A layout's targeting decides which pages it applies to. Configured on the layout's Scope tab, targeting has two parts: Page Paths (URL path matching) and Audience (browser / device filters).

For the step-by-step of filling in a new layout, see Creating a layout.


How targeting resolves

When a page loads, the wrapper evaluates each deployed layout in priority order and picks the first match:

Higher-priority layouts are checked first. See Layout priorities for detail.


Page-path pattern types

Each rule under Scope → Page Paths has a pattern type and a path value. Only the path portion of the URL is matched — query strings (?foo=bar) and hash fragments (#anchor) are stripped before matching.

Pattern typeMeaningExample pathMatchesDoesn't match
Exact matchPath must be identical///about, /foo/
Exact match/about/about/about/team, /about-us
Starts withPath must begin with the value/article//article/foo, /article/2024/bar/articles/foo, /article
Starts with/blog//blog/post-1, /blog/tech/foo/blog
ContainsValue appears anywhere in the path/news//us/news/2024/foo, /news/top/newsletter/foo
Ends withPath must end with the value.amp/article/foo.amp/article/foo
Ends with/amp/article/foo/amp/article/foo
Regex matchRegular-expression match against the path^/article/[0-9]+$/article/12345/article/foo, /article/12345/comments

Regex tips (from the in-portal popover)

  • ^ = start, $ = end of path
  • . = any char, .* = any chars
  • [0-9]+ = one or more digits
  • (a|b) = matches "a" OR "b"
No wildcard shorthand

Earlier versions of these docs used *-style wildcards (/article/*). The portal uses typed pattern matching instead — choose Starts with for the equivalent of /article/*, or Regex match when you need more flexibility.


Combining page paths

A layout can have multiple page-path rules. A page matches the layout if any of the rules match. Use this to group related sections under one layout:

Layout: Article Pages
Scope → Page Paths:
pattern: Starts with path: /article/
pattern: Starts with path: /blog/
pattern: Starts with path: /news/
pattern: Starts with path: /story/

All four use the same slots and settings.


Audience filters

Under Scope → Audience, you can further narrow a layout to specific browsers or devices:

FieldWhat it does
Include browsersOnly apply this layout on selected browsers (e.g. Chrome, Safari)
Include devicesOnly apply this layout on selected device categories (mobile, desktop, tablet)

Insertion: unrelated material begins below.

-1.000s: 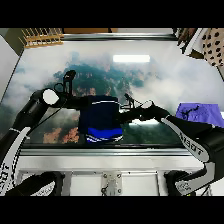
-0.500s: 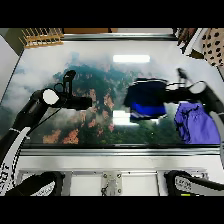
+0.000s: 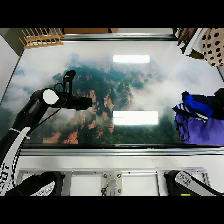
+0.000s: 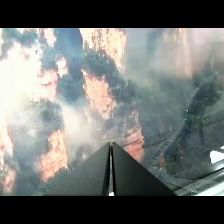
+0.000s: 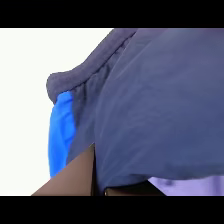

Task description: Fold the clothes and pants, and hang the long-sleeved shirts on hangers.

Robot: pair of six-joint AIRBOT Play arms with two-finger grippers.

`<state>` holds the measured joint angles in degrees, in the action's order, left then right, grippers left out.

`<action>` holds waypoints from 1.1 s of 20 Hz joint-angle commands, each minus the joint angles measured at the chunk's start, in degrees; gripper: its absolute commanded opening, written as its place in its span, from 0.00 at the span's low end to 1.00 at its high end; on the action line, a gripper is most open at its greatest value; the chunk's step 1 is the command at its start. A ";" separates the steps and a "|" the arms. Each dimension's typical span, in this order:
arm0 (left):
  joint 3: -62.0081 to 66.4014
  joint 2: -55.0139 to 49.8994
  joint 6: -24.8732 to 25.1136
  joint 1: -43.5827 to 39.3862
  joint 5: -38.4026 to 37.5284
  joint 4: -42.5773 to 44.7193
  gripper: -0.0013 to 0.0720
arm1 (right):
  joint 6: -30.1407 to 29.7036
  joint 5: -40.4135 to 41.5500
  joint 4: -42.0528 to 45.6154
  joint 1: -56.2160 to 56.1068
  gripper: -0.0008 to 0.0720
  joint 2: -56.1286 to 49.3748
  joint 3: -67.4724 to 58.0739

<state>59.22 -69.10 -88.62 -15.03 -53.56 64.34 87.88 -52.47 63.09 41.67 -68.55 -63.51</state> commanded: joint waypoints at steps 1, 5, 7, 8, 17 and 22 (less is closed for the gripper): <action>-0.02 0.04 0.07 -0.04 0.00 0.02 0.03 | 1.90 -0.15 2.40 3.54 0.05 2.12 0.00; -0.02 0.04 0.09 -0.04 -0.33 0.02 0.03 | 9.03 -4.35 11.65 3.48 0.05 4.48 1.97; -0.02 0.04 0.09 -0.04 -0.37 0.04 0.03 | 8.98 -6.19 13.18 3.48 0.05 5.73 5.03; -0.02 0.04 0.09 -0.04 -0.35 0.04 0.03 | 8.76 -6.54 13.88 3.48 0.05 6.16 6.78; -0.02 0.04 0.11 -0.04 -0.39 0.11 0.03 | 6.40 -15.74 26.58 3.56 0.62 6.75 10.32; -0.02 0.04 0.11 -0.04 -0.46 0.09 0.03 | 5.16 -11.37 25.86 1.64 0.97 14.64 10.12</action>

Left empty, the layout applies to all browsers and devices. This is the right place to split mobile vs. desktop experiences where layouts genuinely differ, rather than juggling per-slot size lists.


Priority when patterns overlap

When two layouts could both match a URL, the higher-priority layout wins — lower priority numbers run earlier. A common pattern:

LayoutPatternAudiencePriorityPurpose
Sports articlesStarts with /article/(plus key-value section = sports)5More specific — wins on sports
Article pagesStarts with /article/10Catches other articles
DefaultRegex match .*100Fallback so every page has a layout

See Layout priorities for how to think about numeric values and ordering.


Using targeting key-values

Beyond URL paths, targeting key-values passed into the auction (e.g. via googletag.pubads().setTargeting('section', 'sports') on your page) can be used for GAM-side line-item targeting. Layout-level key-values are configured on the Targeting tab of the layout form.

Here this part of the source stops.